L’India rifiuta la richiesta di brevetto di Sovaldi

Ora le aziende produttrici di generici entreranno in gioco con la loro versione a basso costo

Niente brevetto, in India, per la Gilead, che si è vista rifiutare dalla autorità locali la registrazione del suo farmaco anti-epatite C Sovaldi (sofosbuvir). Aprendo di fatto la strada alle aziende locali, produttrici di generici, che potranno lanciare una versione di gran lunga più economica del farmaco.

La domanda era stata osteggiata dalla società farmaceutica indiana Natco Pharma Ltd, produttrice di generici, e la Initiative for Medicines, Access & Knowledge (I-MAK) di  New York, come racconta la Reuters, sulla base del fatto che  fatto che sofosbuvir non è sufficientemente innovativo una precedente formulazione, secondo i documenti relativi alla richiesta di brevetto visionati dalla Reuters  lo scorso mercoledì. La legge indiana sui brevetti infatti prevede che terzi possano contestare la validità di una domanda di brevetto in attesa di autorizzazione. E le autorità indiane hanno rifiutato la richiesta della Gilead sulla base del fatto che “piccole modifiche nella molecola” non migliora efficacia del farmaco.

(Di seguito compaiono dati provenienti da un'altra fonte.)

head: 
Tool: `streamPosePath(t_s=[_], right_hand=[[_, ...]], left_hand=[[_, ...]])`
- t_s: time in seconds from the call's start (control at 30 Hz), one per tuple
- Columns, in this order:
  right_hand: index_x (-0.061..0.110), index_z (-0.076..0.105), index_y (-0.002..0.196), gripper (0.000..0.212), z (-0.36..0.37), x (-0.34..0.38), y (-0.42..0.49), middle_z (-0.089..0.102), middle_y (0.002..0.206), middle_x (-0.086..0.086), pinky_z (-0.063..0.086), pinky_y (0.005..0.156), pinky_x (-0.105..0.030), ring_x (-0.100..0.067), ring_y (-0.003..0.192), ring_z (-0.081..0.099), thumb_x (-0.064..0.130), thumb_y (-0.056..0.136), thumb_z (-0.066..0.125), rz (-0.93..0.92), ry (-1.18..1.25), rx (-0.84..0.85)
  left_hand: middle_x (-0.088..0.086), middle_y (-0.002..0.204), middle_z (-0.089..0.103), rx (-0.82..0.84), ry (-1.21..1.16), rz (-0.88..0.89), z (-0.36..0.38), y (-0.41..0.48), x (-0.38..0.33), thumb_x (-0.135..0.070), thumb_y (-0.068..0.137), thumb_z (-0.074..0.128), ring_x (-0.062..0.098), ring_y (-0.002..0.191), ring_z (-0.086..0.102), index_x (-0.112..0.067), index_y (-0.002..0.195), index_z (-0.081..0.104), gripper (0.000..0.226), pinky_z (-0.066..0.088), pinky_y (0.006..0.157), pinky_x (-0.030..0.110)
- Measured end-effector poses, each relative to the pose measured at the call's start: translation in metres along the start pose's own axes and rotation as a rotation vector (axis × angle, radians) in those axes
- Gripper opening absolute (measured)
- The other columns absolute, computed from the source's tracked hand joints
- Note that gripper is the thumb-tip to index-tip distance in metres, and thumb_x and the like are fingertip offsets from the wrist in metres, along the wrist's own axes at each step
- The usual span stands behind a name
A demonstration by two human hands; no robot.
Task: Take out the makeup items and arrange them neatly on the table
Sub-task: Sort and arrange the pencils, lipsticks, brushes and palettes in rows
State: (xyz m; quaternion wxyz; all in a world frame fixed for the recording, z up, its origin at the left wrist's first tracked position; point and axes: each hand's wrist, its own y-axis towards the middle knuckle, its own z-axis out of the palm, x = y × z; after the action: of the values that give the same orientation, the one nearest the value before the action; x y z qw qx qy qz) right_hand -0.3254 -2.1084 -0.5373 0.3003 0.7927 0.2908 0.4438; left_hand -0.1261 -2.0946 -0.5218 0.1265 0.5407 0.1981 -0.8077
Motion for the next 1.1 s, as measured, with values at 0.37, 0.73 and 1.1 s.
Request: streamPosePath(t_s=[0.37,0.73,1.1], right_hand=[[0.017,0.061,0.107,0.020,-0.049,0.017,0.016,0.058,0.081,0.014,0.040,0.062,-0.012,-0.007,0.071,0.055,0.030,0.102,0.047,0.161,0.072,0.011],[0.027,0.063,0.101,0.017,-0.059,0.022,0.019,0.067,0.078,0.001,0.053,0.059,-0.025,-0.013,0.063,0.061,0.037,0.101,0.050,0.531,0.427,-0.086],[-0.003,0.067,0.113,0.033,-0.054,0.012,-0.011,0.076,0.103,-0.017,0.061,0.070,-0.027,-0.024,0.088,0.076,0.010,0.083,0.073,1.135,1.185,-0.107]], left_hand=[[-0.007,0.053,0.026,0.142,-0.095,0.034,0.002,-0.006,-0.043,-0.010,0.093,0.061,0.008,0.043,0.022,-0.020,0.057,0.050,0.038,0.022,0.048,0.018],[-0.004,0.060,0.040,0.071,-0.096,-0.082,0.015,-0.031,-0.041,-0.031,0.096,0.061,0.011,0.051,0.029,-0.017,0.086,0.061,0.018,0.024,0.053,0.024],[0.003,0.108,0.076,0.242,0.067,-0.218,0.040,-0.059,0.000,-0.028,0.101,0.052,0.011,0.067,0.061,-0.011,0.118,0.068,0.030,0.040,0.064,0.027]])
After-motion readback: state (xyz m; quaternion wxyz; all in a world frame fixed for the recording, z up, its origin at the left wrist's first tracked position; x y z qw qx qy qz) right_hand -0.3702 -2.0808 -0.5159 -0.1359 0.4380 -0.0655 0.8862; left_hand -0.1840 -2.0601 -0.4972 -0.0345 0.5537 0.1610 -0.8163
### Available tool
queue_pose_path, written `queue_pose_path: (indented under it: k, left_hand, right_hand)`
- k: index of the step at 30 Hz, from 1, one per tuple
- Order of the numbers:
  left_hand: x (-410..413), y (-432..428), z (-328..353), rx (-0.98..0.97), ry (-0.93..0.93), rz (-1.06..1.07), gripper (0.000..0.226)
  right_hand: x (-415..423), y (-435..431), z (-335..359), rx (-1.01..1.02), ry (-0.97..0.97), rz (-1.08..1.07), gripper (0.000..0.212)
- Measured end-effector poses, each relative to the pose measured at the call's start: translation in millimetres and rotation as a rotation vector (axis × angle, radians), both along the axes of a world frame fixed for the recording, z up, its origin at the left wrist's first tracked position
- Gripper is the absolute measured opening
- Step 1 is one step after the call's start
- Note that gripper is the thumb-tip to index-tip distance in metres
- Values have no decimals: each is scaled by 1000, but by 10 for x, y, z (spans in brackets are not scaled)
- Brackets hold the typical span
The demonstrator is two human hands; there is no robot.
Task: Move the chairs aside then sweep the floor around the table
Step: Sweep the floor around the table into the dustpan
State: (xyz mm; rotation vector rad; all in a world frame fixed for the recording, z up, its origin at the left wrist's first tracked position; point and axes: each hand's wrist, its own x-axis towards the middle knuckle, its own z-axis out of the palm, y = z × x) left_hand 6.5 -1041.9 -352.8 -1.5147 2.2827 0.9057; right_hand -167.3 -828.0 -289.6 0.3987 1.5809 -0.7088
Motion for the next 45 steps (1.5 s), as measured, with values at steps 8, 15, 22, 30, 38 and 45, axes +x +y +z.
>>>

Come conseguenza le industrie indiane produttrici di generici potranno vendere versioni più economiche del farmaco – oggi venduto al prezzo di circa 1000 dollari a compressa –  in un paese in cui la maggioranza delle persone vivono con meno di 2 dollari al giorno e l’assicurazione sanitaria è scarsa.

 Gilead ha firmato diversi accordi volontari di licenza con produttori di farmaci generici in India, “ma questi accordi impongono restrizioni, inclusa l'indicazione di quali Paesi possono avere accesso ai medicinali prodotti in versione “low cost”, quali pazienti e quali strutture mediche”, fa notare Medici senza frontiere come riporta Adnkronos.

Il diniego della registrazione del brevetto comporta che le aziende che non hanno ancora firmato accordi del genere con la produttrice di Sovaldi, possono comunque immettere sul mercato la loro versione equivalente, cosa che abbasserà di molto il prezzo del prodotto e allargherà l'accesso alla cura, anche in altri Paesi che potranno importare il generico.

Secondo Andrew Hill, ricercatore del diparimento di Farmacologia della Liverpool University, al prezzo attuale Sovaldi “è inaccessibile per un uso esteso nella maggior parte del mondo” quando “sappiamo da varie società farmaceutiche indiane che è possibile produrre pillole di sofosubuvir da 1 dollari l'una, per un totale di 100 dollari circa per tutti i tre mesi di trattamento necessari”.

“Il rifiuto della domanda di brevetto della Gilead apre davvero i giochi. Ora speriamo che numerose altre aziende produttrici di generici, che non hanno preso la licenze da Gilead,  inizino a produrre versioni più economiche e abbordabili del farmaco” ha dichiarato Tahir Amin, direttore della proprietà  intellettuale presso la IMAK, che spinge per i cambiamenti nei sistemi brevettuali di ampliare l'accesso ai farmaci.

La decisione potrebbe avere vaste implicazioni per i pazienti e le case farmaceutiche come scrive il Wall Street Journal. Per l'industria farmaceutica, la sentenza è un ulteriore episodio in cui la protezione della proprietà intellettuale in India viene a mancare. Secondo un recente rapporto della US International Trade Commission circa il 28% delle aziende produttrici di farmaci ritiene che in  India non ci sia un’adeguata protezione dei brevetti e l'amministrazione Obama ha fatto pressione all’India affinché le cose cambino.